Oasis et tapis berbères : de Ouarzazate aux marges du Sahara

Une oasis est quelque chose de beaucoup plus impressionnant vu en direct. Avant même d’atteindre l’océan de sable, le Sahara est déjà bordé par un rideau de pierre, une terre rocheuse et sèche de plusieurs kilomètres entre les montagnes et le désert. Puis, tout à coup, on aperçoit une parcelle de verdure, parfois rien de trop grand (parfois pas plus d’un kilomètre carré), mais avec de l’eau et des plantes, assez pour que certaines familles puissent y vivre. Au Maroc, beaucoup de ces familles sont berbères, nom donné ici aux peuples autochtones (bédouins, touaregs et autres), d’avant l’arrivée des Arabes.


Après avoir traversé la zone de tournage extérieure de la région de Ouarzazate, nous avons rapidement traversé la ville de Ouarzazate elle-même, une ville dominée par les studios d’enregistrement et les hôtels luxueux pour les acteurs et les équipes de production. Il y a des choses pour les touristes mais rien de très authentique – c’est une île urbaine produite pour produire des films.


De là, nous entrons dans le rideau de pierre qui nous séparait du Sahara. Malgré la sécheresse, le paysage est magnifique. Quand le vert apparaît, c’est encore plus beau. Il y a de longues vallées avec des ruisseaux, des forêts riveraines et de petites cultures qui sont la nourriture de ceux qui y vivent.

Nous nous arrêtons dans un petit hôtel au bord de la route pour passer la nuit. Une plus grosse friiiio que tu ne l’imagines. Et pas de chauffage.


Nous partons tôt le lendemain. Le dîner était complet, avec soupe, légumes cuits, agneau et couscous de blé. Le petit déjeuner était simple : pain plat sur l’assiette avec du beurre et du thé ou du café. Mustafa, notre chauffeur fatigué et bossu, avait disparu et il était temps de partir, accompagné de sa cigarette inséparable et de ses lunettes de soleil sur la tête.

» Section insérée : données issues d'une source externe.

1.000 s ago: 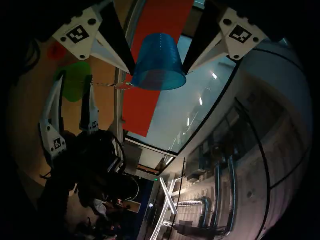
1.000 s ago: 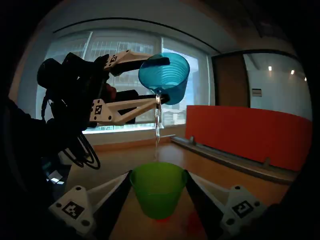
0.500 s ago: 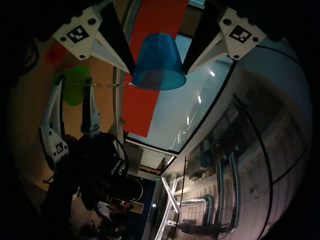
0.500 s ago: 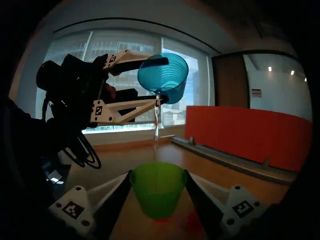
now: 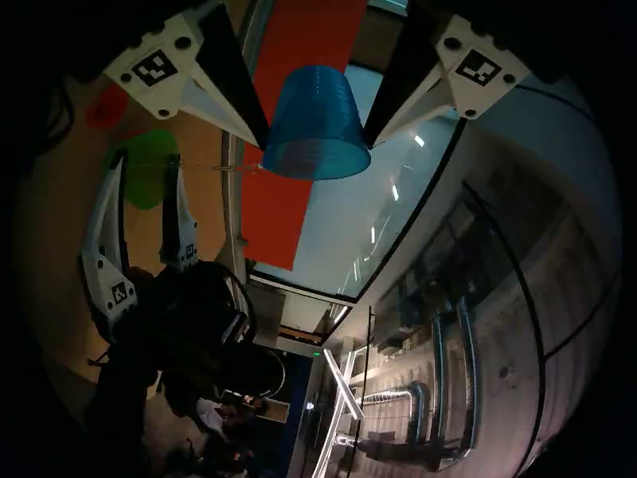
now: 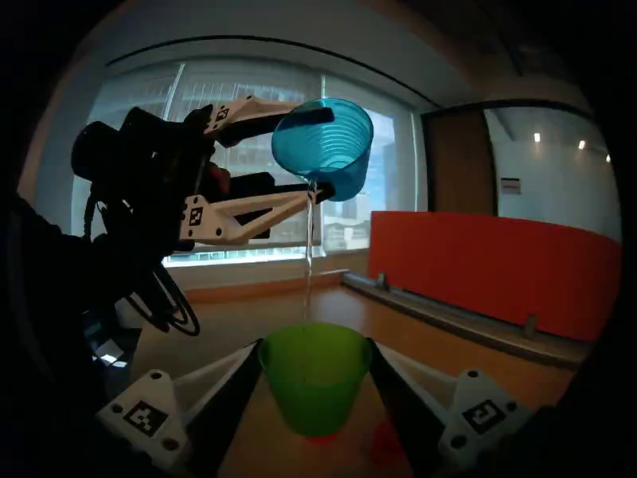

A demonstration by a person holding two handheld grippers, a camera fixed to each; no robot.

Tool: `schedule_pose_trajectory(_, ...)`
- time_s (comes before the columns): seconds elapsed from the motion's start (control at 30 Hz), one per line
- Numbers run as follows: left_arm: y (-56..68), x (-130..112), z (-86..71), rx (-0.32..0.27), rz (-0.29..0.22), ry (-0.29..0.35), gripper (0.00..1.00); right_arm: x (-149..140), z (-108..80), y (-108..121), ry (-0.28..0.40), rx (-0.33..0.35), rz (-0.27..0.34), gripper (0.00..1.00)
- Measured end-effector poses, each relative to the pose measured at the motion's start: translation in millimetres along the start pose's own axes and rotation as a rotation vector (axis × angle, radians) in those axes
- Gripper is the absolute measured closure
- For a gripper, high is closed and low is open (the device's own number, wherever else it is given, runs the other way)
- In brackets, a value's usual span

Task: Pour water

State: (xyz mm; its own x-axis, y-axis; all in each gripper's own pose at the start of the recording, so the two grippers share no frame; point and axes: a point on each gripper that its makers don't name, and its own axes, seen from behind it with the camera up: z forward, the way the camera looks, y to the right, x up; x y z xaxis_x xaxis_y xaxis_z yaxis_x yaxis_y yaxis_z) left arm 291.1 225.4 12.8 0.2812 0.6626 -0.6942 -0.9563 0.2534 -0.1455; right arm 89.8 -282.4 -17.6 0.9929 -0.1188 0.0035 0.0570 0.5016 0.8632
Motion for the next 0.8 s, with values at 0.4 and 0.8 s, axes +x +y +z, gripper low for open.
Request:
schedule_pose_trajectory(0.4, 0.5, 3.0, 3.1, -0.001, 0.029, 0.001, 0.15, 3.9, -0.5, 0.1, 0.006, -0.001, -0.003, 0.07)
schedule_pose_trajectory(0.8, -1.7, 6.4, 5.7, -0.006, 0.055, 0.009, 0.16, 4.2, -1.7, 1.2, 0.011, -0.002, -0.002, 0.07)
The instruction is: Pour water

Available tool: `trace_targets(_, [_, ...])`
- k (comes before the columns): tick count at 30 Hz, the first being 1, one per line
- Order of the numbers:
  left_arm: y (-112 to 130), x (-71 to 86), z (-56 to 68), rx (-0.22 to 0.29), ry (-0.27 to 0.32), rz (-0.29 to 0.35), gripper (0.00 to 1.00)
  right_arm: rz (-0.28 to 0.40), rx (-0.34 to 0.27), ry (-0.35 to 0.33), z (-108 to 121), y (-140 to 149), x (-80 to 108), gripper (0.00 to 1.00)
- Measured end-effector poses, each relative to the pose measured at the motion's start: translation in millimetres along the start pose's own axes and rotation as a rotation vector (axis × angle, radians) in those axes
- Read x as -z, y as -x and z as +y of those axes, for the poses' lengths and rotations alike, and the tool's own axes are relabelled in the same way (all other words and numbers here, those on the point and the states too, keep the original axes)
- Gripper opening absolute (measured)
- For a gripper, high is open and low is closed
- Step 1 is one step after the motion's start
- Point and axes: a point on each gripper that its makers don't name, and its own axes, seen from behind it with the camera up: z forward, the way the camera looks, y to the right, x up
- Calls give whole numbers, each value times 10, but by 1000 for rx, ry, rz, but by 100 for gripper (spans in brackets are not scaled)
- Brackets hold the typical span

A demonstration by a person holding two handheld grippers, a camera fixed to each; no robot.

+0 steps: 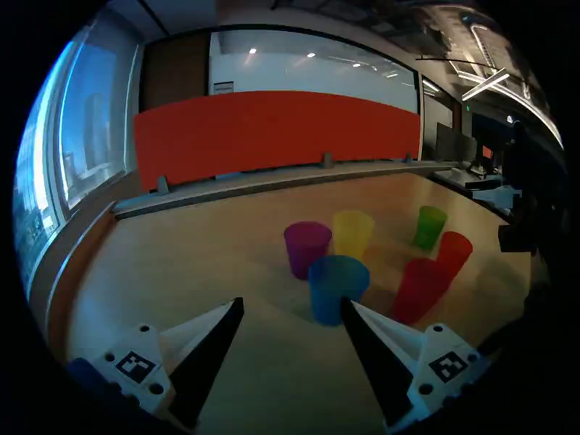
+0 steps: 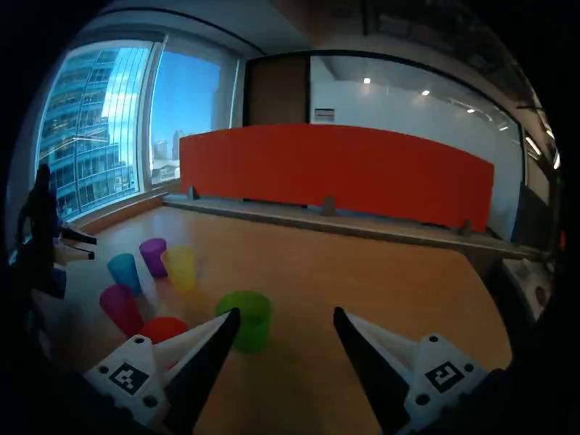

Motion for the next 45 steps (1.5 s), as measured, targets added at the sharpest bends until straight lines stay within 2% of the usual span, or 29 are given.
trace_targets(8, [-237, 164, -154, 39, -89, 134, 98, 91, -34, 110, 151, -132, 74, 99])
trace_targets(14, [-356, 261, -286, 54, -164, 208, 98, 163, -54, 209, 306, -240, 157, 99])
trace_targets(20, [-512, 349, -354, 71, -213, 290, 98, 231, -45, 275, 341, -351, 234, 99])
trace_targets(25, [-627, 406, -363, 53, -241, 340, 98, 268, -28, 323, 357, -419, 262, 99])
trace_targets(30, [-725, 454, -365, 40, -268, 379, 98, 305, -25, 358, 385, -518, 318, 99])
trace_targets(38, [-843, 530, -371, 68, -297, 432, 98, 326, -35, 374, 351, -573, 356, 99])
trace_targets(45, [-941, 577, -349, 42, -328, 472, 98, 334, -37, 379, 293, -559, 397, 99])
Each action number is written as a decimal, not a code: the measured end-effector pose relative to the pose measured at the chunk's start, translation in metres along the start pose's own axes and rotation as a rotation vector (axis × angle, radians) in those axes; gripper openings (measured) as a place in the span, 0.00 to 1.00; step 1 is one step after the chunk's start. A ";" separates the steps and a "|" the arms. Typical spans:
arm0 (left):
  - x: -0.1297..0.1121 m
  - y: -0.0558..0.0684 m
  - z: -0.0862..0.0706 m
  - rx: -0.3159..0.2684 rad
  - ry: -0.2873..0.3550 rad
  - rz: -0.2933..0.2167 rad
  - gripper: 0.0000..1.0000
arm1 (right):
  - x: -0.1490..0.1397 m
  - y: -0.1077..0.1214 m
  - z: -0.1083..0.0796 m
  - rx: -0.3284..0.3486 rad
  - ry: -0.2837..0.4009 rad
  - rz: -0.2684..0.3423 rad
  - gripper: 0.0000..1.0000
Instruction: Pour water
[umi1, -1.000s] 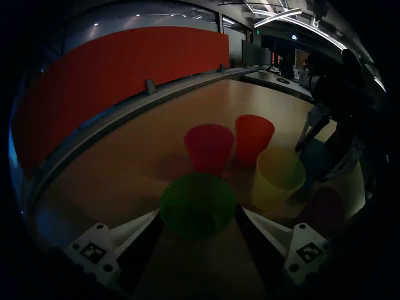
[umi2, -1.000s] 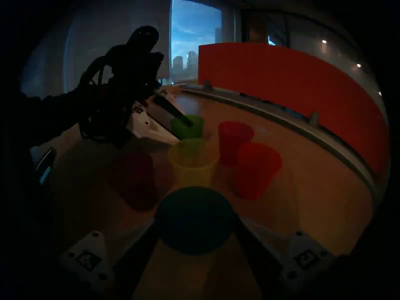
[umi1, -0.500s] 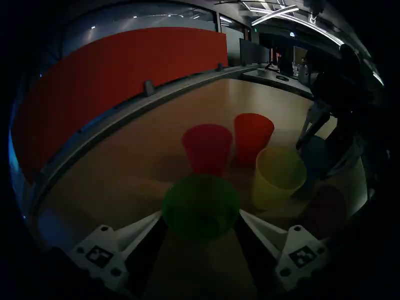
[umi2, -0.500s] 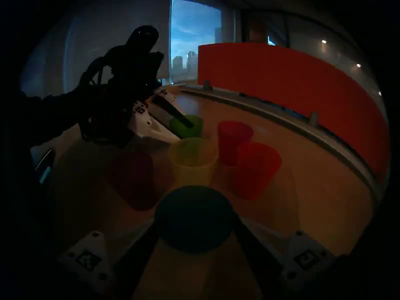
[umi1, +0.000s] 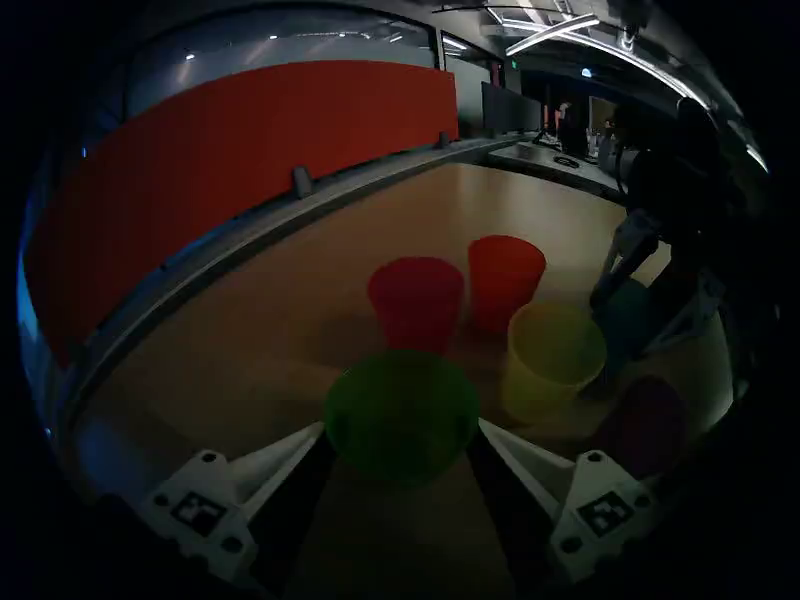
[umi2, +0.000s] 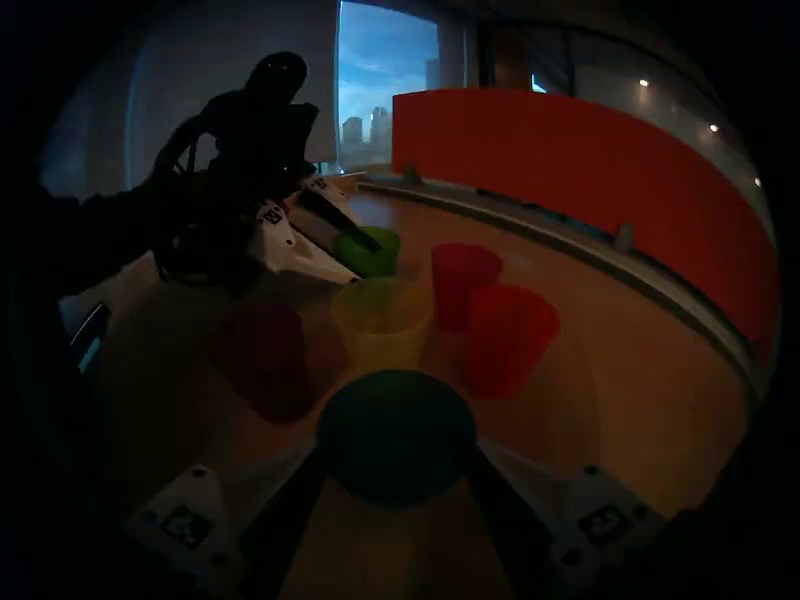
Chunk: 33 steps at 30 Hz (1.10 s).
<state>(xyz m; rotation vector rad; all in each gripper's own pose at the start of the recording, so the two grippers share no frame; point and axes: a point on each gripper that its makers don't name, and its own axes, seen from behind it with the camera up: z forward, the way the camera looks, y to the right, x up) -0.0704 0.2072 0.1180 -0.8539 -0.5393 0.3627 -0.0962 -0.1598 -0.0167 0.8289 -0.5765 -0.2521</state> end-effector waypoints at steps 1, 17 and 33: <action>0.001 0.000 -0.002 0.003 0.002 0.000 0.85 | 0.000 0.000 -0.001 -0.003 0.002 0.002 0.92; 0.028 0.013 -0.054 0.049 0.087 -0.008 0.85 | 0.034 -0.005 -0.039 -0.042 0.074 -0.006 0.91; 0.074 0.017 -0.118 0.118 0.279 -0.063 0.85 | 0.077 -0.015 -0.076 -0.075 0.183 -0.005 0.91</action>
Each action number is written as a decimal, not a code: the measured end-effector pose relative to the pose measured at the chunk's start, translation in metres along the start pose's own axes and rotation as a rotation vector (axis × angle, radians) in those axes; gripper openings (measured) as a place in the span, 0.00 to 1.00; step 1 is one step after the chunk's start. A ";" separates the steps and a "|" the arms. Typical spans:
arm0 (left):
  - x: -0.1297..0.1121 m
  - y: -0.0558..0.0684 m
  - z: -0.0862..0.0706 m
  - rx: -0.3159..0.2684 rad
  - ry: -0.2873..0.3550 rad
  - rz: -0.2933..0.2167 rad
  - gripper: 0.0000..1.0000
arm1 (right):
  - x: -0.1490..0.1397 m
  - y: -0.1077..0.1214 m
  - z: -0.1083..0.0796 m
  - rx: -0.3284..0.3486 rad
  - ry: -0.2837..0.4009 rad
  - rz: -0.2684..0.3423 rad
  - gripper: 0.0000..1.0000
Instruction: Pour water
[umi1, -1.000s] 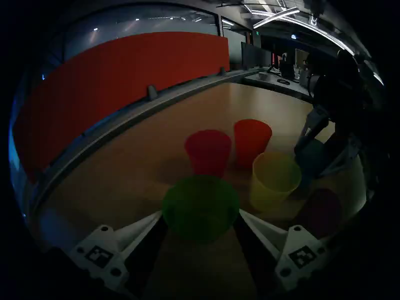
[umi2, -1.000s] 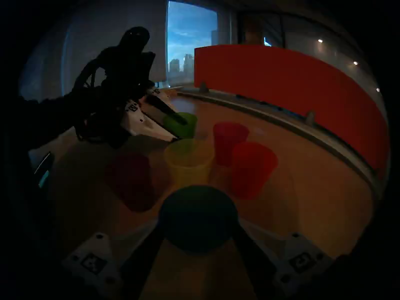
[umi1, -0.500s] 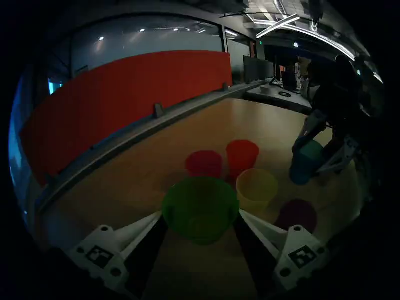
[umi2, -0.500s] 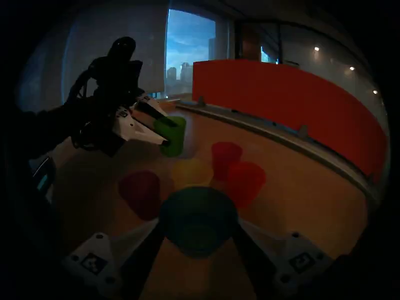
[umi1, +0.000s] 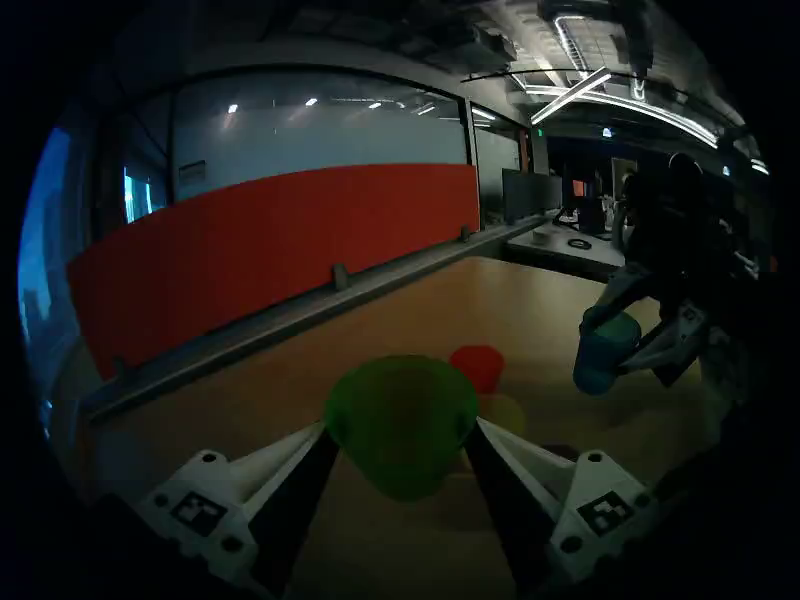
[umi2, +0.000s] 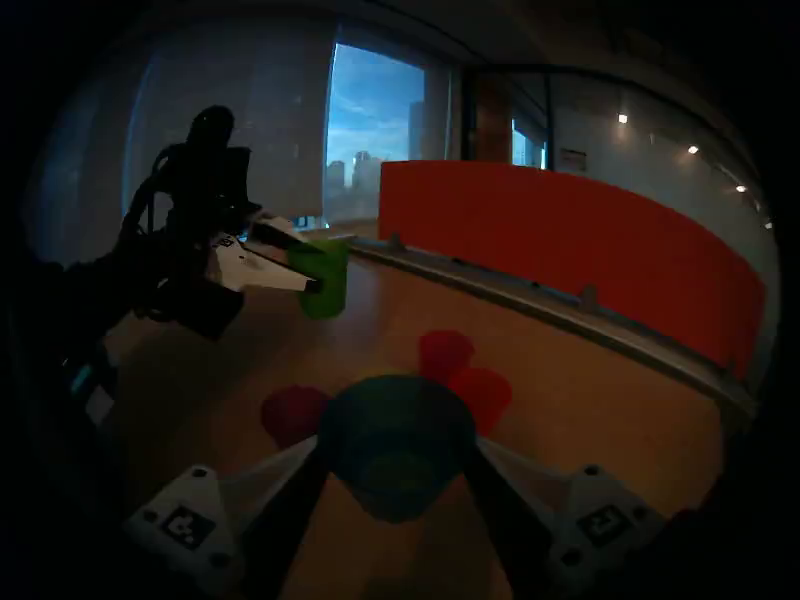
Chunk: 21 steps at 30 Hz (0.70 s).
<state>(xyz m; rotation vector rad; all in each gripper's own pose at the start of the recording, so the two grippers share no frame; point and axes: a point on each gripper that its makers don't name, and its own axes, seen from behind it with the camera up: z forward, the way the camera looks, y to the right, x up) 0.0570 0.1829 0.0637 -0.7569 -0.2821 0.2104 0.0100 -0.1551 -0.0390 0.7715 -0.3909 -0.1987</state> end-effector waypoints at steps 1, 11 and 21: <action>0.004 0.001 -0.002 0.003 0.014 -0.004 0.85 | 0.002 0.000 -0.001 -0.001 0.006 0.001 0.90; 0.030 0.011 -0.023 0.019 0.128 -0.033 0.85 | 0.024 -0.004 -0.010 -0.012 0.064 0.001 0.90; 0.041 0.020 -0.040 0.012 0.173 -0.042 0.85 | 0.043 -0.004 -0.016 -0.018 0.138 0.010 0.89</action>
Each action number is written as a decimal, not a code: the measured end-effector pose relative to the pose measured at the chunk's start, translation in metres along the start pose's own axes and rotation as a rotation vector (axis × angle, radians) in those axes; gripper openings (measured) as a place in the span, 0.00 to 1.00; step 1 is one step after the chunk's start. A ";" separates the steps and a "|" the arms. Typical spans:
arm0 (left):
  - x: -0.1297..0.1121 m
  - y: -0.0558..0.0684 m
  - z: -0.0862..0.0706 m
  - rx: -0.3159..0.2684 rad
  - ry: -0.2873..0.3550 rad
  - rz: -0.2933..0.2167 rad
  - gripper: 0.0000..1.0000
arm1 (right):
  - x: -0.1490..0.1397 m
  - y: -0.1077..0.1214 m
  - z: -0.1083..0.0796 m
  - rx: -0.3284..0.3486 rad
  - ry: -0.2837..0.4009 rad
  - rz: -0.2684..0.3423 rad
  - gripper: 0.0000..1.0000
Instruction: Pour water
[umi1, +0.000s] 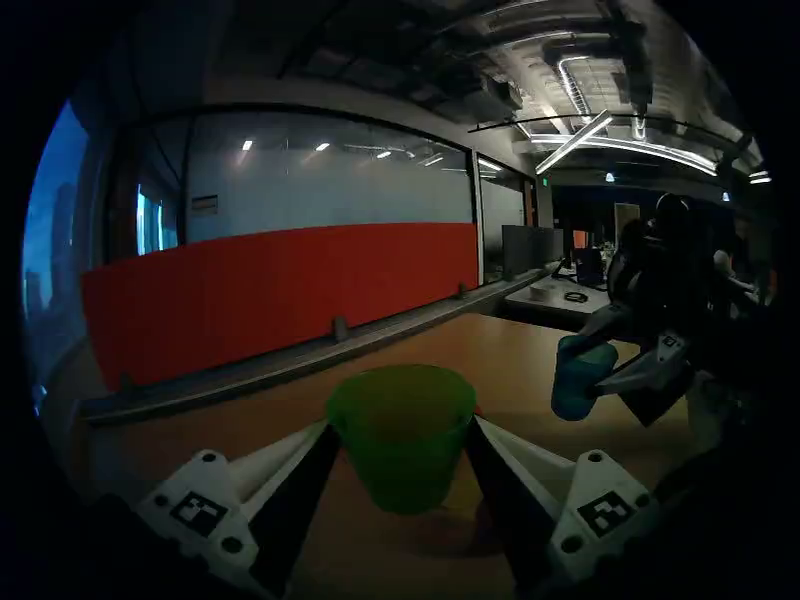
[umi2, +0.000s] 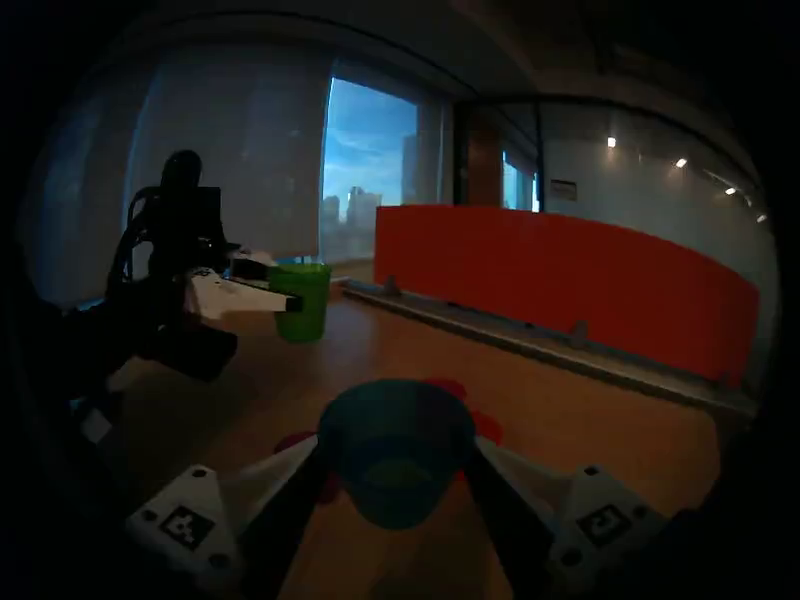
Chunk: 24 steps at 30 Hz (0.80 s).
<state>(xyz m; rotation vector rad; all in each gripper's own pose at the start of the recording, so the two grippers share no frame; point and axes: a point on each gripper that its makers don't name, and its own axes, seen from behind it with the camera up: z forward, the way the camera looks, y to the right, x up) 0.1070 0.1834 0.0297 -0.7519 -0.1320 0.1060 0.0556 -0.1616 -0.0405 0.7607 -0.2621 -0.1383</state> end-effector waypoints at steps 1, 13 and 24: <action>0.000 0.001 -0.001 -0.001 0.001 0.000 0.85 | 0.002 0.000 0.000 -0.001 0.009 0.001 0.89; 0.002 0.011 -0.017 -0.007 0.021 -0.002 0.86 | 0.030 0.003 0.002 -0.017 0.108 -0.003 0.90; 0.004 0.015 -0.029 -0.001 0.050 -0.008 0.86 | 0.048 0.001 0.002 -0.013 0.153 -0.008 0.90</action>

Mustafa était aussi à moitié bipolaire. Parfois, il était très fatigué, comme s’il allait en tuer un. Chaque fois que vous étiez en retard, vous étiez gêné par la personne. Un jour, il a demandé à un type qui était resté dans la salle de bains s’il allait y vivre (comme je l’ai dit, les hommes ici sont dégoûtés et n’hésitent pas à acheter un combat). Puis ils rient et s’embrassent rapidement (ici, malgré tout le machisme, il est normal que les hommes s’embrassent sur la joue, comme nous le faisons entre hommes et femmes ou entre femmes au Brésil).


Pro Mustafá n’était qu’un des beaux Espagnols de notre groupe qui tirait la conversation, et il s’est adouci sur lui-même. Il avait l’habitude de mettre de la musique dans la camionnette, et parfois même il la voltigeait et demandait aux gens de l’accompagner. Il avait froid dans le ventre à chaque fois qu’il enlevait ses mains du volant sur ces routes courbes. Puis nous avons découvert qu’aux arrêts techniques, il prenait une bosse et c’est pour ça qu’il revenait excité. C’est interdit par l’Islam, mais certaines personnes le boivent en cachette. Ils viennent ici avec une conversation de “whisky berbère”, qui est le surnom qu’ils donnent au thé à la menthe qu’ils boivent et offrent partout, mais il y a même ceux qui mettent de l’alcool dedans. Aah, Mustafa.